We are hoping to be getting it done towards the end of October. Hubby has me on a fitness regime as he says I have to be as healthy as possible and I am now taking Omega 3,6 and 9 and I have been told to get a high level Vit D as well... so that is the next thing. I am also taking Pregnacare Pre Concieve and have Hubby on Wellman.
The lady that gives us the egg... it is just 1 cell she is giving... less than we lose in a day from our hair falling out!! Our bodies make that cell to a baby... without us the cells would not become anything, that is my thoughts on the subject anyway.

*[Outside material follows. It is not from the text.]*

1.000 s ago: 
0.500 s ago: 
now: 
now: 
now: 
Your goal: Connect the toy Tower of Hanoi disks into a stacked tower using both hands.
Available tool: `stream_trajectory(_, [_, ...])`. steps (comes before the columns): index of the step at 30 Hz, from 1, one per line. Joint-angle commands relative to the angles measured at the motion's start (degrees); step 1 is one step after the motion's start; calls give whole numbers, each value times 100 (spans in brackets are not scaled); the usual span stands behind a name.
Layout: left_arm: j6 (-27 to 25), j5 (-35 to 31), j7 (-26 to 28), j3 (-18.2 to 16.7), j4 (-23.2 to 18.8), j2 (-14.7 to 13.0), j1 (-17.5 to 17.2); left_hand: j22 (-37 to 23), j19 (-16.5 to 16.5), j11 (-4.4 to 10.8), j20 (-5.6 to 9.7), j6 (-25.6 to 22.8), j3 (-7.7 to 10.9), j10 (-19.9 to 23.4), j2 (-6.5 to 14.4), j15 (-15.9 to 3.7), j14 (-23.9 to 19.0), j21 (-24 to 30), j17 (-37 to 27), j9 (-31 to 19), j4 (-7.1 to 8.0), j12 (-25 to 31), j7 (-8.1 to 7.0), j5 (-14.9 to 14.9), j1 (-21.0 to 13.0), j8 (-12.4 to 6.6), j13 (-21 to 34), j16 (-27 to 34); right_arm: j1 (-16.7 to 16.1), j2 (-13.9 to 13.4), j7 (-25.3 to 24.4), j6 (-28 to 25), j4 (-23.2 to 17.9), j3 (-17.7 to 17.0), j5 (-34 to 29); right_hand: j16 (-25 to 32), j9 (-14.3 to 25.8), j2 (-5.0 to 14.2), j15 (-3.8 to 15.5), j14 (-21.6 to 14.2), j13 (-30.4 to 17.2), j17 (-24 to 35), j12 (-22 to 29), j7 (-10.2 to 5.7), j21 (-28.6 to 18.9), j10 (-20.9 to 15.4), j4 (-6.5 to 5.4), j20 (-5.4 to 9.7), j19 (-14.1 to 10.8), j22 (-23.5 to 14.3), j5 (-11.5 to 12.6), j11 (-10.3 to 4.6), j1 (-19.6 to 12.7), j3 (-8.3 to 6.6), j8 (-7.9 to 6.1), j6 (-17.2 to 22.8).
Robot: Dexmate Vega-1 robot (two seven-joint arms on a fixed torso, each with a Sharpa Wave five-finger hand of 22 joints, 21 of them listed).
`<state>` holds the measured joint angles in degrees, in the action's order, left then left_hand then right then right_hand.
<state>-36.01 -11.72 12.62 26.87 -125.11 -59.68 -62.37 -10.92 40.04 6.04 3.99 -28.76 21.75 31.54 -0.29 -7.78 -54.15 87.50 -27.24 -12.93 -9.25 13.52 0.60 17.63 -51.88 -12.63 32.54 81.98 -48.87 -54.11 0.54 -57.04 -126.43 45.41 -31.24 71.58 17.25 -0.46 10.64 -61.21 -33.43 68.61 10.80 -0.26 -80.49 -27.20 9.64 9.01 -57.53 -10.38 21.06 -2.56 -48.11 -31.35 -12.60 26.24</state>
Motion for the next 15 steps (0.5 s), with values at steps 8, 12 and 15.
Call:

Our Dr emailed us to say he thinks as my losses were due to my genetics and I am of proven fertility the prognosis is very good for us
That is what you want to hear... and who knows maybe PMA could make a difference??...
And if Dwrgi makes the decision to join us on our journey we could be the ED clan!!
Please excuse me ladies but I am going to
SCREAM!!!!
I have just rung IVF Wales, to ask for a consultation, and they are not taking on any more patients until the New Year! OMG. How crap is that???? I said that I was 40 with a "low amh" and I am to ring back on Wednesday to speak to the line manager. OMG! Even when you are throwing money at them, they don't want it! This will never happen for me, it just seems to be one door closed in my face after another. Bloody hell and BOLLOX!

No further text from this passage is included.